¹ H-NMR (400 MHz, CDCl ₃ ) δ (ppm): 0.08-0.20 (m, 2H), 0.45-0.60 (m, 2H), 0.77-0.91 (m , 1H), 1.87 (dd, J = 2.8, 12.8Hz, 1H), 2.07 (ddd, J = 5.4, 12.8, 12.8Hz, 1H), 2.17 ( d, J = 18.8 Hz, 1 H), 2.32-2.55 (m, 4 H), 2.77 (dd, J = 5.4, 11.9 Hz, 1 H), 3.17 (d, J = 18.3Hz, 1H), 3.32 (d, J = 18.8Hz, 1H), 3.63 (s, 3H), 3.65 (d, J = 6.9Hz, 1H), 3.83 (s, 3H), 4.68 (d, J = 1.4Hz, 1H), 5.70 (d, J = 8.7Hz, 1H), 5.88-5.93 (m, 1H), 6 .57 (d, J=7.8 Hz, 1 H), 6.66 (d, J=7.8 Hz, 1 H).

(Reference example 2)
(4R,4aS,7S,7aR,12bS)-3-(cyclopropylmethyl)-7,9-dimethoxy-1,2,3,4,7,7a-hexahydro-4a,7-ethano-4,12- Synthesis of methanobenzofuro[3,2-e]isoquinolin-6(5H)-one (hereinafter compound 2):

Compound 1 (2.43 g, 6.18 mmol) was dissolved in ethanol (100 mL) and 5% palladium-activated carbon (2.01 g) was added. In a hydrogen atmosphere, the mixture was stirred at 60°C for 12 hours, allowed to cool, and then filtered through celite. The filtrate was concentrated under reduced pressure, saturated aqueous sodium hydrogencarbonate solution (100 mL) was added to the residue, and the mixture was extracted twice with chloroform. The organic layer was dried over sodium sulfate and concentrated under reduced pressure.

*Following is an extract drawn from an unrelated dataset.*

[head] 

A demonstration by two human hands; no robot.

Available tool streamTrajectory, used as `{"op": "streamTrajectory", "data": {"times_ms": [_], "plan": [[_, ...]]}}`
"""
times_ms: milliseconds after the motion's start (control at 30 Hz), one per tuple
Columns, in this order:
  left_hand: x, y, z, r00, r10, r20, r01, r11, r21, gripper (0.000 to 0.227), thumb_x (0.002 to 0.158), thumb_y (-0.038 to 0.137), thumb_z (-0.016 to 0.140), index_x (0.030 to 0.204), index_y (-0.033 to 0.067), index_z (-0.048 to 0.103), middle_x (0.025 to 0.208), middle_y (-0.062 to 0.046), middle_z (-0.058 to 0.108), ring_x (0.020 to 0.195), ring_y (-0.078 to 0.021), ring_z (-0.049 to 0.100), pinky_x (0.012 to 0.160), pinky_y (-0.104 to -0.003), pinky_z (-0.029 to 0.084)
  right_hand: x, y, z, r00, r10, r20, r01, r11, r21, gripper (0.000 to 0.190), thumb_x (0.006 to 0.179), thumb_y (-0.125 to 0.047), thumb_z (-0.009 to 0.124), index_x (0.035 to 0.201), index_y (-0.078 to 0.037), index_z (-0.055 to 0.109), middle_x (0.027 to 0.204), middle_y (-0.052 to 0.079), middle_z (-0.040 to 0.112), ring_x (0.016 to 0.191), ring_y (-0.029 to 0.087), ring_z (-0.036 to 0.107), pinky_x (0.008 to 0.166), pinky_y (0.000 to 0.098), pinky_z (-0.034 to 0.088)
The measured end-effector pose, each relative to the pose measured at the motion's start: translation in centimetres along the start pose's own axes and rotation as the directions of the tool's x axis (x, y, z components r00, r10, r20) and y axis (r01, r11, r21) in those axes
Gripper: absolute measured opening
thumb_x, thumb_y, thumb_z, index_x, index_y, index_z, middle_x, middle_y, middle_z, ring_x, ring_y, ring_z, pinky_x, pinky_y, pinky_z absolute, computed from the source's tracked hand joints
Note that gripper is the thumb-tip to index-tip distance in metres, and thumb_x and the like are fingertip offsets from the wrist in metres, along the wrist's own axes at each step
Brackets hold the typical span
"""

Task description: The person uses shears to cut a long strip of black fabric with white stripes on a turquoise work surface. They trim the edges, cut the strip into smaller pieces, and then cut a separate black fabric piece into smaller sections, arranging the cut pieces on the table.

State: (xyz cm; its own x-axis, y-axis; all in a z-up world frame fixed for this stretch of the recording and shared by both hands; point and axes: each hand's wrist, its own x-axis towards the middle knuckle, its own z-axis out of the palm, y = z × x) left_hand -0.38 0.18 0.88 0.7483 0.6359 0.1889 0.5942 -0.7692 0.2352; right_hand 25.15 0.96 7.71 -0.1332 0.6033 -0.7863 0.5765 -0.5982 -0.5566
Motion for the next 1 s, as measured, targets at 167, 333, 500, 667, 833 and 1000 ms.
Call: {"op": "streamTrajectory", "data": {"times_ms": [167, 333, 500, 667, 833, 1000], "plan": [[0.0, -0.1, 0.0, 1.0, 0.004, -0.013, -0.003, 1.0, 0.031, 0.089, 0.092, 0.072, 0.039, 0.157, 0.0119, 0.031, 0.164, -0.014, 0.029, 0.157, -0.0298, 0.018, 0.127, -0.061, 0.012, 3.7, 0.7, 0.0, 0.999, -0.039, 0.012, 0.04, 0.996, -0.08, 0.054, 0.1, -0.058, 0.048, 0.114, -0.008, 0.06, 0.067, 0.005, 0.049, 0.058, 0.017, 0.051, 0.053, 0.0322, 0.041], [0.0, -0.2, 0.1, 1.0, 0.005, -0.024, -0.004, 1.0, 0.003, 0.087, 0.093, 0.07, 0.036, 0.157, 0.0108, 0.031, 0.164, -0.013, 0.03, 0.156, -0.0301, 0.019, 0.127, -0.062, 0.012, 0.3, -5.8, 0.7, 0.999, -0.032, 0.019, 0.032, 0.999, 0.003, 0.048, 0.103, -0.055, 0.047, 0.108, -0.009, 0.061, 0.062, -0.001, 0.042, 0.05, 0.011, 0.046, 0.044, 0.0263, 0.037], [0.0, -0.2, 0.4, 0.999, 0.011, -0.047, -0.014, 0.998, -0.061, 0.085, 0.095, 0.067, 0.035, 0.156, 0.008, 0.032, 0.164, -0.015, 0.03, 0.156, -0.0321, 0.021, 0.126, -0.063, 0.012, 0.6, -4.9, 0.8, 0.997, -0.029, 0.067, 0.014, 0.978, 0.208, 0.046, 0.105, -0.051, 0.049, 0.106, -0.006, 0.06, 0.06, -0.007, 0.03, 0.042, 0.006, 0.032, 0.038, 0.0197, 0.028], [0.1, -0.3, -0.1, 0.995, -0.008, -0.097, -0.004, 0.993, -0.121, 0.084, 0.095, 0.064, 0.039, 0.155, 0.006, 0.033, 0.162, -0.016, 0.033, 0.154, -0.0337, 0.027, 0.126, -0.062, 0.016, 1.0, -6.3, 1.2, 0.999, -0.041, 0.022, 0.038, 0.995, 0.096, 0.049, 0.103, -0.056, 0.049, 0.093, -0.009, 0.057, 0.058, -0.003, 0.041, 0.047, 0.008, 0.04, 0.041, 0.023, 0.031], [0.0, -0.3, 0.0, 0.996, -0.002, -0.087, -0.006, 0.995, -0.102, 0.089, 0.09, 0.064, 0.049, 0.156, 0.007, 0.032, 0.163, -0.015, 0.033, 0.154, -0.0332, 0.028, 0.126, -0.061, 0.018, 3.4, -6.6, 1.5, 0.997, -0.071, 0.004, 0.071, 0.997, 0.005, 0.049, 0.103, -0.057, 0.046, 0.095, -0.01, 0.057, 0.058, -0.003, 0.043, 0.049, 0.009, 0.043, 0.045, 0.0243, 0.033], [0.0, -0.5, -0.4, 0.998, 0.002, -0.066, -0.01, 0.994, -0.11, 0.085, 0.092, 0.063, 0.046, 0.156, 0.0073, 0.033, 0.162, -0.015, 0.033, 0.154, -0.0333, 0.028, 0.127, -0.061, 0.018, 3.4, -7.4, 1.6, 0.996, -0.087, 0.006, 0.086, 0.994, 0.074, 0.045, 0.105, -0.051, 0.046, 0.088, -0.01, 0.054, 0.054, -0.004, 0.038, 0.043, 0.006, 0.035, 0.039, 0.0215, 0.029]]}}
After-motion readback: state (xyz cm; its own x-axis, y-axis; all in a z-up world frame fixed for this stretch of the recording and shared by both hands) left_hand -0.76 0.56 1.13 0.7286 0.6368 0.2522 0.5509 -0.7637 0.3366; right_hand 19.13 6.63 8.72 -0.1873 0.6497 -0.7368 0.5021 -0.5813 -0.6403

The residue was dissolved in methanol, filtered, and purified by recrystallization to obtain Compound 2 (2.25 g, 92%) as colorless plate crystals (melting point: 164-165°C).

¹ H-NMR (400 MHz, CDCl ₃ ) δ (ppm): 0.06-0.16 (m, 2H), 0.43-0.56 (m, 2H), 0.73-0.86 (m , 1H), 1.01 (dddd, J = 3.2, 3.2, 12.8, 12.8 Hz, 1H), 1.26 (ddd, J = 6.0, 12.8, 12.8 Hz , 1H), 1.49-1.61 (m, 1H), 1.68 (dd, J = 3.7, 13.3 Hz, 1H), 1.76 (ddd, J = 6.0, 12. 8, 12.8Hz, 1H), 2.01 (ddd, J = 5.8, 12.8, 12.8Hz, 1H), 2.22 (d, J = 19.7Hz, 1H), 2.29 -2.42 (m, 4H), 2.70 (dd, J = 5.8, 11.9Hz, 1H), 3.07 (d, J = 18.3Hz, 1H), 3.13 (d, J = 6.4 Hz, 1H), 3.46-3.55 (m, 1H), 3.53 (s, 3H), 3.89 (s, 3H), 4.60 (s, 1H), 6 .63 (d, J=8.2 Hz, 1 H), 6.76 (d, J=8.2 Hz, 1 H).

(Reference example 3)
(4R,4aS,7S,7aR,12bS)-3-(cyclopropylmethyl)-7,9-dimethoxy-1,2,3,4,7,7a-hexahydro-4a,7-ethano-4,12- Synthesis of methanobenzofuro[3,2-e]isoquinolin-6-yl trifluoromethanesulfonate (hereinafter compound 3)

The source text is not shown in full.